Published April 28, 2012, 07:48 AM

WOSTER: Learning how to take orders big part of jobs

I realized again that I was 22 years old and a college graduate before I ever worked for anyone other than my dad.

A couple of weeks ago, at the request of Lucy Halverson of the Lyman County Herald, I was writing down the many and varied stops in my journalism career, and I paused as I realized again that I was 22 years old and a college graduate before I ever worked for anyone other than my dad.

I suppose that wasn’t unusual in my generation. I mean, so many of us came from farm families. All the kids worked for their parents, one way or another.

It would have been pretty unusual for a teenager to go out and find a job that didn’t involve working on the farm, or for town kids, helping the folks in the family business or occupation. Where else would a parent find the inexpensive labor to make things cost out?

Until I went to college, I worked summers and a lot of Saturdays on the farm. I continued to hire out for the Woster Brothers farm partnership each summer learn to take orders from anyone except my parents — and my Uncle Frank to a lesser degree, but he was pretty low-key about ordering his nephew to climb on a mower and head for the alfalfa fields.

A kid can do a lot of growing when he has to learn to take orders from someone not related to him. And I’m not talking about a coach or teacher. I’m talking about an employer, a boss, the person who has power over your job, career and future self-worth. A kid can grow from taking his dad’s orders, too.

I took orders from folks like Howard Elrod, my math, chemistry and physics teacher, and from Don Giese, my track coach. Mr. Elrod could be somewhat intimidating, I’ll admit, especially when he was questioning why Mike Goldammer and I thought we were so smart we could skip the experiment parts of a physics assignment and go right to the findings.

We always knew the bell would ring at some point and we’d be free to walk out the door for our next class.

It wasn’t as easy to walk away when I was standing in mud halfway to my knees trying to hook a logging chain to the front end of a pickup stranded about 30 feet from dry ground, with my dad saying (in a rather quiet and controlled sort of voice) “What led you to imagine you could get through this section line in a two-wheeldrive pickup after three days of rain, anyway?’’

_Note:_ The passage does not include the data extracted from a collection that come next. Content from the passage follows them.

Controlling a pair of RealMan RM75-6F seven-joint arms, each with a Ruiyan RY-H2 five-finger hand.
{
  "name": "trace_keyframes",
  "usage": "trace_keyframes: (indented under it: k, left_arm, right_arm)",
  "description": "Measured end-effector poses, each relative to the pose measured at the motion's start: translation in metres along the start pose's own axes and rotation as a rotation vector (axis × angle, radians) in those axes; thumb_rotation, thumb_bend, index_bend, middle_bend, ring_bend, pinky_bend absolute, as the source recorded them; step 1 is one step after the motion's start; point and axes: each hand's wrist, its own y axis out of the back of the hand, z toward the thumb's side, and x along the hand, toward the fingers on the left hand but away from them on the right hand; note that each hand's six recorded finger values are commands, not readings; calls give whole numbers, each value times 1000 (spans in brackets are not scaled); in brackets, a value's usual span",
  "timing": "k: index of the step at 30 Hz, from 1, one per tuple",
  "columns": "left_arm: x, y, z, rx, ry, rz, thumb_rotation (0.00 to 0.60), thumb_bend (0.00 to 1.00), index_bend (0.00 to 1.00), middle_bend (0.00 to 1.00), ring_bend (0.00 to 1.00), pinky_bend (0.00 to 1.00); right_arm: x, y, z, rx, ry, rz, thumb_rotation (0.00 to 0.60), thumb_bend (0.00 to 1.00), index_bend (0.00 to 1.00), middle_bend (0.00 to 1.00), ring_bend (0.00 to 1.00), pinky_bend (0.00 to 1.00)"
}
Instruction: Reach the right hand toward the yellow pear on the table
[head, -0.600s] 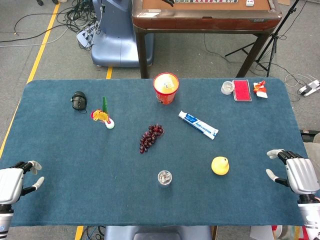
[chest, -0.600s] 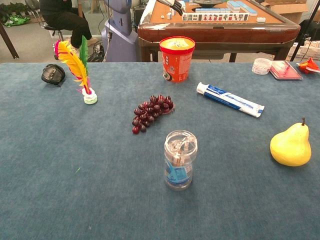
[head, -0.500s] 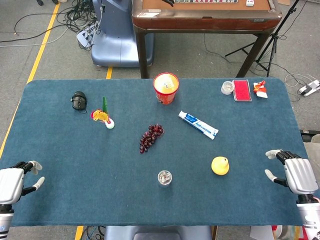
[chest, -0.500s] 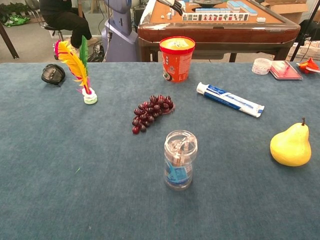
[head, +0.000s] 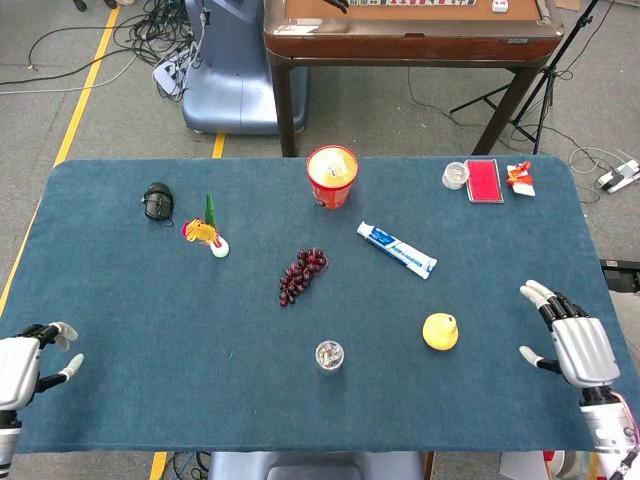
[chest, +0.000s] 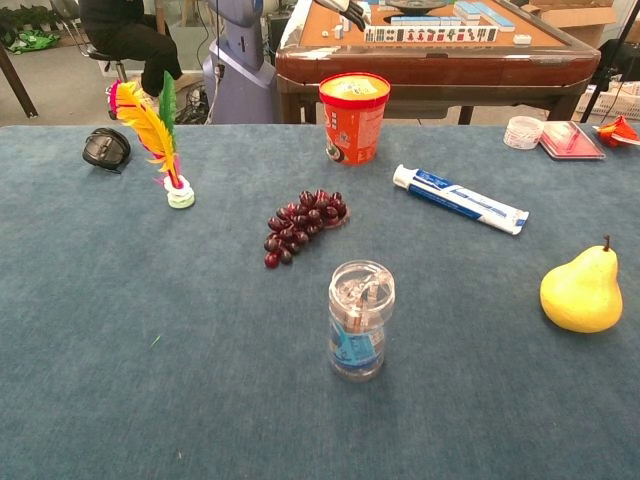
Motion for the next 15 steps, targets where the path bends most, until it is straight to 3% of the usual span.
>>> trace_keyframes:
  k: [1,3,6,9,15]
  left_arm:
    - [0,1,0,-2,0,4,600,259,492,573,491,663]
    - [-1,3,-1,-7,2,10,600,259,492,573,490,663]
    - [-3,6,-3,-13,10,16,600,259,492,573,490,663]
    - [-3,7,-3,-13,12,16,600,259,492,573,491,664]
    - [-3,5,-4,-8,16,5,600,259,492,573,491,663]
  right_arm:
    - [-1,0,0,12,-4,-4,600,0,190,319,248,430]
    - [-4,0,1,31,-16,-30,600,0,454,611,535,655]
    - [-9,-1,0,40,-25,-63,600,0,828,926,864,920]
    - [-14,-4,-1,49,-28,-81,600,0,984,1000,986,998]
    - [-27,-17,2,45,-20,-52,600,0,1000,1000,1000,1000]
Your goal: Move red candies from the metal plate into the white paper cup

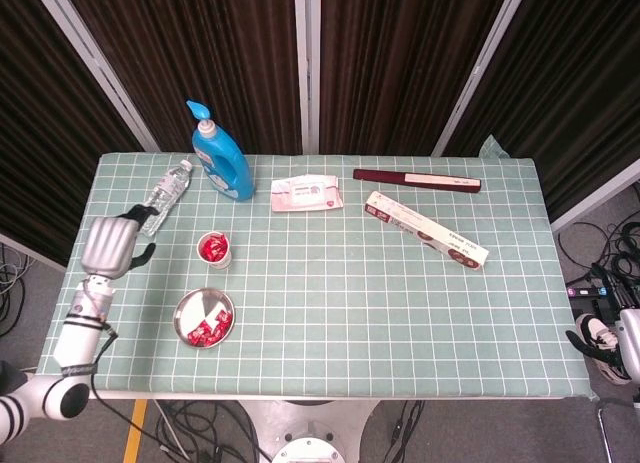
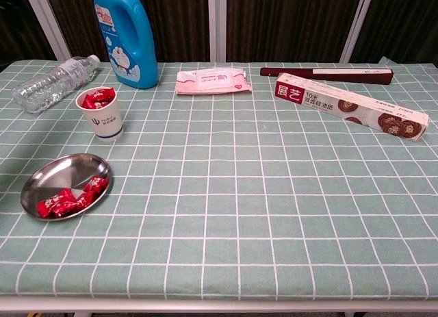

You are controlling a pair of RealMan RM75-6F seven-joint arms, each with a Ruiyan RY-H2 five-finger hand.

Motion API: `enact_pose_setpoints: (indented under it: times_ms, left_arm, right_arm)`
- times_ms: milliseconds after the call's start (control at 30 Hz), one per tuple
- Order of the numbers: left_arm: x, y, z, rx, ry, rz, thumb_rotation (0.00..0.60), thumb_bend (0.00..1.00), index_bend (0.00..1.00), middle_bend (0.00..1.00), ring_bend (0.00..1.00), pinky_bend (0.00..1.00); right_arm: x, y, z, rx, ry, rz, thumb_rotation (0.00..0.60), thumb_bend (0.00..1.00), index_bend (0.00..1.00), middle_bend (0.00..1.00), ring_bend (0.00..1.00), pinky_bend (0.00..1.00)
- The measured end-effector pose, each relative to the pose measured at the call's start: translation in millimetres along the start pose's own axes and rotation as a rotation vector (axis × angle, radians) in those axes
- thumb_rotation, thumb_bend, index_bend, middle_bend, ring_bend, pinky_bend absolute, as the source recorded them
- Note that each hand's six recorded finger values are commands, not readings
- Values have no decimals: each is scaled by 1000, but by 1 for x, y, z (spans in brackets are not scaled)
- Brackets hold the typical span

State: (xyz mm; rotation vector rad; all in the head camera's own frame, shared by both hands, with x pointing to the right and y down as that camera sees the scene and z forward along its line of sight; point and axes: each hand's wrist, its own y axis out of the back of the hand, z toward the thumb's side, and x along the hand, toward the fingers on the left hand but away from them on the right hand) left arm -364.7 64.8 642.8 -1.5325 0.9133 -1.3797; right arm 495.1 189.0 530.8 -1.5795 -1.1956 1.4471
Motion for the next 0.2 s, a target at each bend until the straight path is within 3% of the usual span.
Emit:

These days, I suppose, a kid might say, “You the man, Dad.’’ That never occurred to me.

Neither did, “Well, who would have figured that old pickup engine would be so gutless?’’

When he was my employer, my dad used his quiet, controlled voice a lot with me.

“What made you think this field of alfalfa would get mowed if you shut off the tractor for half a day and dug up half an acre looking for that badger?’’ Great question, the way he phrased it, but I couldn’t find a good answer.

“Did you ever consider that I might be right when I told you to always let the tractor cool down a bit before trying to pump gas in the tank?’’ Terrific question as we stood side by side near the feedlot, surveying the remains of a charred wooden fence and a smoking, black-streaked Ford tractor.

You the man, Dad?

When my cousin Leo got his first non-farm job in construction at Big Bend Dam the summer after his first year of college, he said the bosses yelled at him a lot, but they didn’t seem to take it personally when he messed up at work.

My first boss who wasn’t my dad didn’t seem to take those things personally, either. I worked for E. J. Buckingham at the Chamberlain Register the summer after graduation, 1966. He taught me a lot about ad sales, page make-up, type-setting and even news writing.

“Maybe if you did it this way …’’ was about as critical as he got.

Maybe that’s why I stayed in news and not in farming.